The accompanying unaudited Condensed Consolidated Financial Statements have been prepared in accordance with generally accepted accounting principles for interim financial reporting and Securities and Exchange Commission regulations, but are subject to any year-end adjustments that may be necessary. In the opinion of management, all adjustments (consisting of normal recurring accruals) considered necessary for a fair presentation have been included. Results of operations for the period ended March 31, 2004 are not necessarily indicative of results to be expected for the year ending December 31, 2004. These financial statements should be read in conjunction with the audited financial statements and related notes thereto as of and for the year ended December 31, 2003 included in Arch Coal, Inc.’s Annual Report on Form 10-K as filed with the Securities and Exchange Commission.

Arch Coal, Inc. (the “Company”) is engaged in the production of steam and metallurgical coal from surface and deep mines throughout the United States, for sale to utility, industrial and export markets. The Company’s mines are primarily located in the central Appalachian and western regions of the United States. All subsidiaries (except as noted below) are wholly owned. Intercompany transactions and accounts have been eliminated in consolidation.

The Company’s Wyoming, Colorado and Utah coal operations are included in a joint venture named Arch Western Resources, LLC (“Arch Western”). Arch Western is 99% owned by the Company and 1% owned by BP p.l.c. The Company also acts as the managing member of Arch Western.

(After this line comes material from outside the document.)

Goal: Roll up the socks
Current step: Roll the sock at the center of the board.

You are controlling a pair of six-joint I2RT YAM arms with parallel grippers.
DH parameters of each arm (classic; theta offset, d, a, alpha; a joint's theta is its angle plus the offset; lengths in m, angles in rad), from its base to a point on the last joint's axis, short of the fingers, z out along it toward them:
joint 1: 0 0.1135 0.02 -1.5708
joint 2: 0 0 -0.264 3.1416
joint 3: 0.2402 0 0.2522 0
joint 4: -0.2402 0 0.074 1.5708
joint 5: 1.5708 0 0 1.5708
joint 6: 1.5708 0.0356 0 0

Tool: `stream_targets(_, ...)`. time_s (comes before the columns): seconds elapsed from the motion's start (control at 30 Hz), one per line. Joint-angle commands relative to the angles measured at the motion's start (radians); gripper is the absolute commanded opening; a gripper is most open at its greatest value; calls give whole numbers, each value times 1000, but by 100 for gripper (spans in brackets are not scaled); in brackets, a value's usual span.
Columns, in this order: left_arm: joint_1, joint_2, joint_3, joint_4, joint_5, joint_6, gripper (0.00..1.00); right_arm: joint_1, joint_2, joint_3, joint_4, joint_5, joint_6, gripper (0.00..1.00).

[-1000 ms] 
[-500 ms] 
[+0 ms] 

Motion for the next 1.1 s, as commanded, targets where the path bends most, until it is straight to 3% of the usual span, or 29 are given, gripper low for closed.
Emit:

The membership interests in the Utah coal operations, Canyon Fuel Company, LLC (“Canyon Fuel”), are owned 65% by Arch Western and 35% by a subsidiary of ITOCHU Corporation. The Company’s 65% ownership of Canyon Fuel is accounted for on the equity method in the Condensed Consolidated Financial Statements as a result of certain super-majority voting rights in the joint venture agreement. Income from Canyon Fuel is reflected in the Condensed Consolidated Statements of Operations as income from equity investments (see additional discussion in Note E – “Equity Investments”).

Note B – Acquisition of Triton Coal Company, LLC

On May 29, 2003, the Company entered into a definitive agreement to acquire (1) Vulcan Coal Holdings, L.L.C. (“Vulcan”), which owns all of the common equity of Triton Coal Company, LLC (“Triton”), and (2) all of the preferred units of Triton, for an aggregate purchase price of $364.0 million, subject to working capital adjustments. Consummation of the transaction is subject to various conditions, including the receipt by the Company and Vulcan of all necessary governmental and regulatory consents and other customary conditions. The Company intends to finance the acquisition with cash, borrowings under its existing revolving credit facility and a $100.0 million term loan facility at its Arch Western subsidiary.

On January 30, 2004, the Company entered into an agreement to sell the Buckskin mine to Peter Kiewit and Sons’ Inc. for a purchase price of approximately $82.0 million. The completion of the sale of the Buckskin mine is contingent on, among other things, the completion of the Company’s acquisition of Triton.

In April 2004, the Federal Trade Commission filed a lawsuit in U.S. District Court to block the Company's proposed acquisition of Triton. The Company continues to view the acquisition of Triton as pro-competitive and plans to defend the transaction in a hearing scheduled to begin on June 21, 2004.

As of March 31, 2004, the Company has capitalized legal and other costs associated with the acquisition totaling $4.6 million. In addition, the Company is obligated to pay $2.9 million of retention bonuses to Vulcan employees. In the event the transaction is not consummated, these costs will be expensed.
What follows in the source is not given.